能登には歴史的な旧家が多く存在し、特に平家物語ゆかりの時国家はその代表例である。壇ノ浦の戦いに敗れた平時忠の子・時国を初代とする時国家は、江戸時代に上時国家と下時国家に分かれ、製塩や北前船交易で繁栄した。本造茅葺民家である時国家の「大納言の間」や家紋「丸に揚羽蝶」は平家の由緒を示す。
また、北前船寄港地として栄えた輪島市黒島地区の角海家は、廻船問屋として栄え、最盛期には7隻の北前船を所有していた。能登には、豪農の暮らしぶりを示す大きな屋敷も多く、幕府直轄の天領庄屋や加賀藩の十村役庄屋が存在感を示している。

第四章: キリコ祭りと奥能登の塩づくり

能登は「祭りの国」として知られ、特に「キリコ祭り」は地域の夏祭りの主役である。江戸時代に起源を持つこの祭りは、祇園祭りや夏越しの神事に由来し、約200の地区で行われている。キリコ祭りのカレンダーには、7月から9月にかけて多くの祭りがあり、能登の各地で賑わいを見せる。

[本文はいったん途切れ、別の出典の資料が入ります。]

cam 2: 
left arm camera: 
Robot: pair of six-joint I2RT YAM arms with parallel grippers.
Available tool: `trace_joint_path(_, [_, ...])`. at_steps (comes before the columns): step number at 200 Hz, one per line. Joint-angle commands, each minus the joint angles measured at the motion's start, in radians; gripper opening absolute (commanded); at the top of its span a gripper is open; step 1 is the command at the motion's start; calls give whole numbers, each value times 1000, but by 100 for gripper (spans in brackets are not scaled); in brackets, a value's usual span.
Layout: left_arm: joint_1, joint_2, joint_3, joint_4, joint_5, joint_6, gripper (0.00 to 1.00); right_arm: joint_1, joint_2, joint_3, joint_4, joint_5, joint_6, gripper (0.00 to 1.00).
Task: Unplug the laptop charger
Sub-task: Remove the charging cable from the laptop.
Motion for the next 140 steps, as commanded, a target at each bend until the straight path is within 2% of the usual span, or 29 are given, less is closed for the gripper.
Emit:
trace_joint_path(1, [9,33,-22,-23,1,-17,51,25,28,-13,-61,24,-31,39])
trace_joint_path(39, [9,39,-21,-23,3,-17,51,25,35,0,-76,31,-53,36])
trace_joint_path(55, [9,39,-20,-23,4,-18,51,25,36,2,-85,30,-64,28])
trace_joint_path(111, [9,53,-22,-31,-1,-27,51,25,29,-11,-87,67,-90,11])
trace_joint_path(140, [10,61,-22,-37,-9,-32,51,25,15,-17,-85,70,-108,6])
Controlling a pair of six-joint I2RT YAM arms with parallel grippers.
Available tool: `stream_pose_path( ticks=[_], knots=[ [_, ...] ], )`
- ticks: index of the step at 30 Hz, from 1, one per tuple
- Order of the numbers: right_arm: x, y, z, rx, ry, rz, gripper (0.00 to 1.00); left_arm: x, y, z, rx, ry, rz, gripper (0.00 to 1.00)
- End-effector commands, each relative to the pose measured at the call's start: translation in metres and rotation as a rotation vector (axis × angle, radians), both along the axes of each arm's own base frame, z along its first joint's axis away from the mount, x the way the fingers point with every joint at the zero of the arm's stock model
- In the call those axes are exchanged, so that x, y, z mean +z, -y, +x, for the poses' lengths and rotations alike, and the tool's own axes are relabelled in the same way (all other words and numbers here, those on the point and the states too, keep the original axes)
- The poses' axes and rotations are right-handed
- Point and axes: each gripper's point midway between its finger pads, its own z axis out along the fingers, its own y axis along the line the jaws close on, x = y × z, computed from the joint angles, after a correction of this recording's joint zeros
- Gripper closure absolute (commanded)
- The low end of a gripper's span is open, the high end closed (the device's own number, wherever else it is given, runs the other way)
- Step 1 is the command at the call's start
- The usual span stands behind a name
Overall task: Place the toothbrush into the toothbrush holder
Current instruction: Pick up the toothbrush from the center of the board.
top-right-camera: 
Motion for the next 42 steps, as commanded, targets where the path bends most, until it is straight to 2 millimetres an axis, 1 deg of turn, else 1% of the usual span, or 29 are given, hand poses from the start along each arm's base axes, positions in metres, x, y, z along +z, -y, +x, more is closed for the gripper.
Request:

一方、奥能登の塩づくりは、古来から伝わる「揚げ浜式」による製塩法が復興し、珠洲で唯一残ったこの方法で作られる塩は、そのまろやかで旨味のある味わいから全国で高い評価を得ている。
能登の寺社や祭り、そして歴史的な旧家や伝統的な塩づくりは、地域の文化とおもてなしの心を現代に伝えている。それぞれが独自の歴史と風格を持ち、訪れる人々に深い感動を与える。能登の地で感じるおもてなしは、まさに日本の伝統文化の真髄と言えるだろう。